*** Opening SUPPLIED RECORDS ***

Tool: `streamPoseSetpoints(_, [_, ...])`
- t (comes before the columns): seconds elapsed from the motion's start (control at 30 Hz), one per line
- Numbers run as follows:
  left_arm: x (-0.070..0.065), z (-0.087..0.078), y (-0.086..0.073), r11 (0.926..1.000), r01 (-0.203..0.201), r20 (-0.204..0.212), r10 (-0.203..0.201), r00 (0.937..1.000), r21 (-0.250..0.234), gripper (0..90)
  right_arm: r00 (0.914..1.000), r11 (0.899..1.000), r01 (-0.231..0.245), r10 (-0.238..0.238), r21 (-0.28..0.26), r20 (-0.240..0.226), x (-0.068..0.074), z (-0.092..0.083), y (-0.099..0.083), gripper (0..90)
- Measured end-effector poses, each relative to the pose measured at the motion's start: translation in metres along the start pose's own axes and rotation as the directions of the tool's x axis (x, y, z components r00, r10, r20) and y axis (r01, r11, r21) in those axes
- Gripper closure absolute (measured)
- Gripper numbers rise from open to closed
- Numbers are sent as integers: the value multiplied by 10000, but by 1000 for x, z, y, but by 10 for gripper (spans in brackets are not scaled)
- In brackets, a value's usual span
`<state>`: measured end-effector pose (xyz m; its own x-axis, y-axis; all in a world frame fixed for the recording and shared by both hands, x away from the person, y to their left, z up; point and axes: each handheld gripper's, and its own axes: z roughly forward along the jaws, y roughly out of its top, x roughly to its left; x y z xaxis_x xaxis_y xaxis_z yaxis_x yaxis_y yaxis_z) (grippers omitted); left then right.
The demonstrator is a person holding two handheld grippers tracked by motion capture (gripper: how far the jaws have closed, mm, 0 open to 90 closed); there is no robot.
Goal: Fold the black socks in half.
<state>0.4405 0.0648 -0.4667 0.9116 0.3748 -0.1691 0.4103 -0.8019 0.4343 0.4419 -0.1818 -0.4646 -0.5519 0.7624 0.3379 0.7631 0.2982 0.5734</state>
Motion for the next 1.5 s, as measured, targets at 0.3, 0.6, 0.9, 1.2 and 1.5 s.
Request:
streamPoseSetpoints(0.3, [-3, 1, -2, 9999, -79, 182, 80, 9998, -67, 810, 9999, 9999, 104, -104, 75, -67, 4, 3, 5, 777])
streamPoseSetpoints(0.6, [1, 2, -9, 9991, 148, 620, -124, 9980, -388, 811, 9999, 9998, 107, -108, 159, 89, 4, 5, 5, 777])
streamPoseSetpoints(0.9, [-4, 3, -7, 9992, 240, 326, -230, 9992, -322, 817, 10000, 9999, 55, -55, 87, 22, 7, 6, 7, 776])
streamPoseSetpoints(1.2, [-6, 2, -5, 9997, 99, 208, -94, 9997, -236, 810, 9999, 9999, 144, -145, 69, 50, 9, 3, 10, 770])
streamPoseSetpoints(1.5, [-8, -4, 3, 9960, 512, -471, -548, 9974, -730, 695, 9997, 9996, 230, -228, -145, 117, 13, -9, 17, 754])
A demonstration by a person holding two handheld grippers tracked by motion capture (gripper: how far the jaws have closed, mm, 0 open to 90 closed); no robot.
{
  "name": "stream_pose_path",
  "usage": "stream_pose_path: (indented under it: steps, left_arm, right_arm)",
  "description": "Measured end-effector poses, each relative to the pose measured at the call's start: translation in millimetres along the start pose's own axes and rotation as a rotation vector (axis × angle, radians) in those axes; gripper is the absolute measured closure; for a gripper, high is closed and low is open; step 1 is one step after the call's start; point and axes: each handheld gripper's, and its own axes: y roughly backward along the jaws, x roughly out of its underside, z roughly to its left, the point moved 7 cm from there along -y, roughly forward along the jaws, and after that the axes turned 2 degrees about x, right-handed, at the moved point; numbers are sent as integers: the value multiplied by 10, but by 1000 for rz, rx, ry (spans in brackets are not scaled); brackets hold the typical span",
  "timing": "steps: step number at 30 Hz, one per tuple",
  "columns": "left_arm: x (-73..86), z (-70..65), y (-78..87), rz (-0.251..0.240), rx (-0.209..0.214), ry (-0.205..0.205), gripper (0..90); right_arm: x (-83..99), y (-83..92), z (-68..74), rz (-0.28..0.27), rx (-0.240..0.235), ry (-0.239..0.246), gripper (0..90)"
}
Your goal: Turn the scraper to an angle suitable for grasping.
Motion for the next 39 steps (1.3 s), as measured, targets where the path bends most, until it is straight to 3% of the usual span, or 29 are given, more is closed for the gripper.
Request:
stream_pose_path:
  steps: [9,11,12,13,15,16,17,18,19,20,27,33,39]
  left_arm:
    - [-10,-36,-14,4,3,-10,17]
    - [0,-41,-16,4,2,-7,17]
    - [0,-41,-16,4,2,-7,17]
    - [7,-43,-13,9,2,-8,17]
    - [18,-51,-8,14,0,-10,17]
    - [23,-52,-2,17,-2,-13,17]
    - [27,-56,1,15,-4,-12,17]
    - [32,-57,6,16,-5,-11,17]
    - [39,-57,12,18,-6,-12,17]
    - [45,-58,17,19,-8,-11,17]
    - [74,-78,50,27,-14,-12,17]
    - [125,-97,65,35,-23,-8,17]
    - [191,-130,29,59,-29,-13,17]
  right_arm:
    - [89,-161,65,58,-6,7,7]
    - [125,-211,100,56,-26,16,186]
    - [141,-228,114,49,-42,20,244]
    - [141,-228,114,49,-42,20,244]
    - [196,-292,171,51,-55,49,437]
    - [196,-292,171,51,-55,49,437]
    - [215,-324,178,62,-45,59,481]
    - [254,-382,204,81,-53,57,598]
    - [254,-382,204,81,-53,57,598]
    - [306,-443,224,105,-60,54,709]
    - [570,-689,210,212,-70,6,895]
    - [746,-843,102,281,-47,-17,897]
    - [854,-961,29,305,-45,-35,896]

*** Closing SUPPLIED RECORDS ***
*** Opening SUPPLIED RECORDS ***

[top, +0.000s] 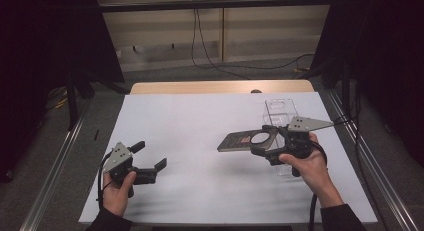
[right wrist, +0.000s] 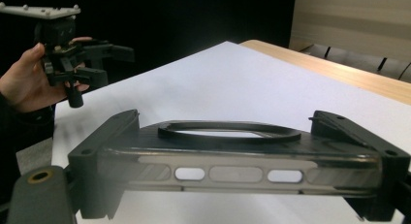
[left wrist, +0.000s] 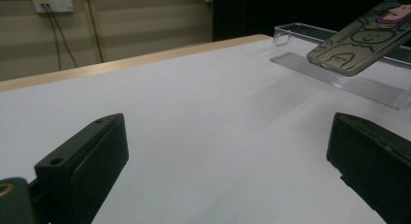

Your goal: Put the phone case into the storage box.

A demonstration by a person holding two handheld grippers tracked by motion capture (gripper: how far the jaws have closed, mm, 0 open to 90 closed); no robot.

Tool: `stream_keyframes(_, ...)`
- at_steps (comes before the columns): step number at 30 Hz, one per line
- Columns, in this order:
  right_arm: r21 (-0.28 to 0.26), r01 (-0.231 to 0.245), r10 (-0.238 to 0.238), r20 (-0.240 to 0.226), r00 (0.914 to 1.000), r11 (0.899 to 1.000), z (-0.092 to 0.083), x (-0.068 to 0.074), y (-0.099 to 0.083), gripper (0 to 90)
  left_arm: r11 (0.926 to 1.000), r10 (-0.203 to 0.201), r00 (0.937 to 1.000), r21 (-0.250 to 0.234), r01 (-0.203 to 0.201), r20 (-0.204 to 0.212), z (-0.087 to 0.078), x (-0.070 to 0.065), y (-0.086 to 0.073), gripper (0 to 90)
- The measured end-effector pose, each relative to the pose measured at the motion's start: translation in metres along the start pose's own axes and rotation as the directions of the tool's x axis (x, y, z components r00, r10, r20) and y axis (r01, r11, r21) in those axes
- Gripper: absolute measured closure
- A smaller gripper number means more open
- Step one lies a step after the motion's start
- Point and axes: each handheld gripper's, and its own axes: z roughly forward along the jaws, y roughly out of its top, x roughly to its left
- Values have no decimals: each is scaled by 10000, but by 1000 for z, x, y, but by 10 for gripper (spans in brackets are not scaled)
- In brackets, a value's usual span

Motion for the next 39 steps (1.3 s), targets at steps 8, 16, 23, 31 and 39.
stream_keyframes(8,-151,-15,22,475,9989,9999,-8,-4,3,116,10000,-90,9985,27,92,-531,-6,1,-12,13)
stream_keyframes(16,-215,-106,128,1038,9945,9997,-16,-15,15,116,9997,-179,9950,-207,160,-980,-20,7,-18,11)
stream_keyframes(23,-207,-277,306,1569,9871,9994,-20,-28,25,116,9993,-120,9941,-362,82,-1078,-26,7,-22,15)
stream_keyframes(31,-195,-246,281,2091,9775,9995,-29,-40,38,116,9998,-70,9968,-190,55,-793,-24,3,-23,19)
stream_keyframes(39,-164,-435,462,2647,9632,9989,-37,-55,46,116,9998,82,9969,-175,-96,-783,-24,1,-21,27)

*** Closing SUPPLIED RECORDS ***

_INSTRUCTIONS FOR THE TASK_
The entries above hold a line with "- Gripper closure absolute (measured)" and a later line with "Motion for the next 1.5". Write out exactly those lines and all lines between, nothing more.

_PROBLEM SOLUTION_
- Gripper closure absolute (measured)
- Gripper numbers rise from open to closed
- Numbers are sent as integers: the value multiplied by 10000, but by 1000 for x, z, y, but by 10 for gripper (spans in brackets are not scaled)
- In brackets, a value's usual span
`<state>`: measured end-effector pose (xyz m; its own x-axis, y-axis; all in a world frame fixed for the recording and shared by both hands, x away from the person, y to their left, z up; point and axes: each handheld gripper's, and its own axes: z roughly forward along the jaws, y roughly out of its top, x roughly to its left; x y z xaxis_x xaxis_y xaxis_z yaxis_x yaxis_y yaxis_z) (grippers omitted); left then right.
The demonstrator is a person holding two handheld grippers tracked by motion capture (gripper: how far the jaws have closed, mm, 0 open to 90 closed); there is no robot.
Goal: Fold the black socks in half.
<state>0.4405 0.0648 -0.4667 0.9116 0.3748 -0.1691 0.4103 -0.8019 0.4343 0.4419 -0.1818 -0.4646 -0.5519 0.7624 0.3379 0.7631 0.2982 0.5734</state>
Motion for the next 1.5 s, as measured, targets at 0.3, 0.6, 0.9, 1.2 and 1.5 s.

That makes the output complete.